_Problem_
Below are the entries to work from; restate word for word the portion that opens with the line containing "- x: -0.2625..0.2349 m" and closes with the line containing "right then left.", keeping both.

[Collected data entries]

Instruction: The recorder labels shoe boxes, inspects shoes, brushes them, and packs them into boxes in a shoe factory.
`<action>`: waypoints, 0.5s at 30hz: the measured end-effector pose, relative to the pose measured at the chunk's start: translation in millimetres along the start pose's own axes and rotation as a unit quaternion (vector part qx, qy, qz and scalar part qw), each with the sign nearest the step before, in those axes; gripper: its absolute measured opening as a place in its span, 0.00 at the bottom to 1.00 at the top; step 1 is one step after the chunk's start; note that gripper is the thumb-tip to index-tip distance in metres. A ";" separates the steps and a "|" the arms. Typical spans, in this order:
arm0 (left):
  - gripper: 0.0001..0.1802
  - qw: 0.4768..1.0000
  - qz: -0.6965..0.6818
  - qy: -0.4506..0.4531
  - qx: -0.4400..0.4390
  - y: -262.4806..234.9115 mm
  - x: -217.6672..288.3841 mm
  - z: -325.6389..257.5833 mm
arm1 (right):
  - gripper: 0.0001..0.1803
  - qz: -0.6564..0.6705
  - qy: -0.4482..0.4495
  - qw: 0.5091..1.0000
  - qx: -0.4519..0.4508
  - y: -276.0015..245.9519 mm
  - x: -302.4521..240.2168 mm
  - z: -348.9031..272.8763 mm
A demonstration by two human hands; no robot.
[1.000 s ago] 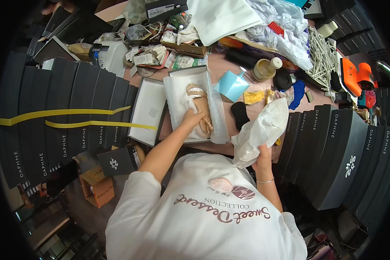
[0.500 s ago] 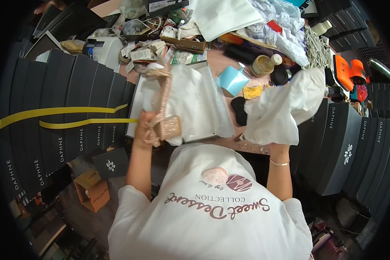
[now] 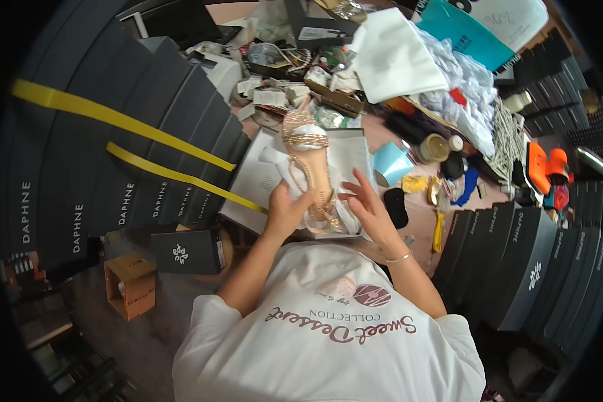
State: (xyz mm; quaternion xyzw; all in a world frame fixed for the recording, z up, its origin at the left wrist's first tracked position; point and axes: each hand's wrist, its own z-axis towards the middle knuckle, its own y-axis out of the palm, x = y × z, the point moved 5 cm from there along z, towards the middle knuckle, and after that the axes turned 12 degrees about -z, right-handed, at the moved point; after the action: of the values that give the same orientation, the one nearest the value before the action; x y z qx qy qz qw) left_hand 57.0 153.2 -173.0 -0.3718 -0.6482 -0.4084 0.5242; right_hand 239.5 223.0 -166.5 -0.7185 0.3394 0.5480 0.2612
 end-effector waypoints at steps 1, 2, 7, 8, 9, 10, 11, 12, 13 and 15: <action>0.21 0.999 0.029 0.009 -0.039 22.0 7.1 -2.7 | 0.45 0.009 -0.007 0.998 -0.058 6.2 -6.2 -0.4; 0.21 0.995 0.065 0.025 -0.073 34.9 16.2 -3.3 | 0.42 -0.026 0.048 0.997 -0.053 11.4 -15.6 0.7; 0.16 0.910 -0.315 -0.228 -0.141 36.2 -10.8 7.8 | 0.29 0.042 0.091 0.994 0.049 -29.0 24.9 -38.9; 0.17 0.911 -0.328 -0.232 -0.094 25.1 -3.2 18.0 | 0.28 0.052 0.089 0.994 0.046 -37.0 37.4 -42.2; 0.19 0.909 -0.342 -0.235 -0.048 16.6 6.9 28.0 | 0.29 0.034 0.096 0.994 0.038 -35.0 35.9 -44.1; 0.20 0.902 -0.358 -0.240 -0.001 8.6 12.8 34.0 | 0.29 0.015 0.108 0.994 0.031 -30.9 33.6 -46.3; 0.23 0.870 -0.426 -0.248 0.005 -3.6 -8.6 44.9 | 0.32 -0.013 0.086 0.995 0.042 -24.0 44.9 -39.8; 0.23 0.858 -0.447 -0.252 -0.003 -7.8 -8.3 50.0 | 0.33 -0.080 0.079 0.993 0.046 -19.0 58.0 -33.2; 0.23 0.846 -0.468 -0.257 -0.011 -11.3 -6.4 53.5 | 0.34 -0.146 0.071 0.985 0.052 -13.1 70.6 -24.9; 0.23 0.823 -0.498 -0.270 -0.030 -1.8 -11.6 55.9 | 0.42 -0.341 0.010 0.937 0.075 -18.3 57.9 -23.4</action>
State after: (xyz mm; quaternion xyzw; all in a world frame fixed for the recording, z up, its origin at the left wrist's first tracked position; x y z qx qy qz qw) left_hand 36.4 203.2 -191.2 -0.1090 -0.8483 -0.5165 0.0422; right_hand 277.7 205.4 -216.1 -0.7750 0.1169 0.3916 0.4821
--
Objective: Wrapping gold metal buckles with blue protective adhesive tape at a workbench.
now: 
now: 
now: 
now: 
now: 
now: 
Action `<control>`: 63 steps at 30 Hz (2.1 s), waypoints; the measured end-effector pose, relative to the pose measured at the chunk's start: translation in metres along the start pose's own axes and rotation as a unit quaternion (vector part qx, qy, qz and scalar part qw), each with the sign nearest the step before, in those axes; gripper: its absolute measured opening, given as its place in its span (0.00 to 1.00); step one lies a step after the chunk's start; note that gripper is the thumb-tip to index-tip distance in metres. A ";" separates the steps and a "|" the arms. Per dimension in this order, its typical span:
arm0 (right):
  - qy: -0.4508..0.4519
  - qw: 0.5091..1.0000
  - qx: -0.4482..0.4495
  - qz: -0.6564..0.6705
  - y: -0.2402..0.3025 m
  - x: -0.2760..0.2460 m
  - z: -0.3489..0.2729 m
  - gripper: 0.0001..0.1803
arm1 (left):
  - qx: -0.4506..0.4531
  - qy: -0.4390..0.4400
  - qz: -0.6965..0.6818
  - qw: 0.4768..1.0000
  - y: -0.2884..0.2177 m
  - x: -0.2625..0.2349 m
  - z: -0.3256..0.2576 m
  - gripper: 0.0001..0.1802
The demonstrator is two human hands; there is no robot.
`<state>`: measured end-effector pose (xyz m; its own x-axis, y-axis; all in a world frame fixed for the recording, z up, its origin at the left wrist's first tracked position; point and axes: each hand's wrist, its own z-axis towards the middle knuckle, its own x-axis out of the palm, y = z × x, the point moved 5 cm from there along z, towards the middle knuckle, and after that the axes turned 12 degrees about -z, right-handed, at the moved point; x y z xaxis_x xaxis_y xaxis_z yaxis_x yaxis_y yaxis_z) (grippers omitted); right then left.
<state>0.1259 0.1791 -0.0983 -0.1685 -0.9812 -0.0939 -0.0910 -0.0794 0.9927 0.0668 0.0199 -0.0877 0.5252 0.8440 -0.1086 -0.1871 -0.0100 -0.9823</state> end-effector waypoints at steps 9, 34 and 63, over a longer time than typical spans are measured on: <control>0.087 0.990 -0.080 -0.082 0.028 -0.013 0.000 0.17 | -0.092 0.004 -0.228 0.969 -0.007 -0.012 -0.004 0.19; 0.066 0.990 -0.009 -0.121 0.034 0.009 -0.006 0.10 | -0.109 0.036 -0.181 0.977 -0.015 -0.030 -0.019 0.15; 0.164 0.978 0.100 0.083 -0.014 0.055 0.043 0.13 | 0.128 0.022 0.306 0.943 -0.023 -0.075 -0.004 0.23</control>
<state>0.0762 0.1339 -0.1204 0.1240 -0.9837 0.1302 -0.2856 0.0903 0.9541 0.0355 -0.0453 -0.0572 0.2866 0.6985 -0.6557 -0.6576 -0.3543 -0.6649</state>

_Answer space_
  - x: -0.2625..0.2349 m
  - z: -0.3256..0.2576 m
  - gripper: 0.0001..0.1802
The demonstrator is two human hands; there is no robot.
`<state>`: measured end-effector pose (xyz m; its own x-axis, y-axis; all in a world frame fixed for the recording, z up, its origin at the left wrist's first tracked position; point and axes: each hand's wrist, its own z-axis towards the middle knuckle, its own x-axis out of the palm, y = z × x, the point moved 5 cm from there along z, towards the middle knuckle, and after that the axes turned 12 degrees about -z, right-handed, at the moved point; x y z xaxis_x xaxis_y xaxis_z yaxis_x yaxis_y yaxis_z) (grippers omitted); right then left.

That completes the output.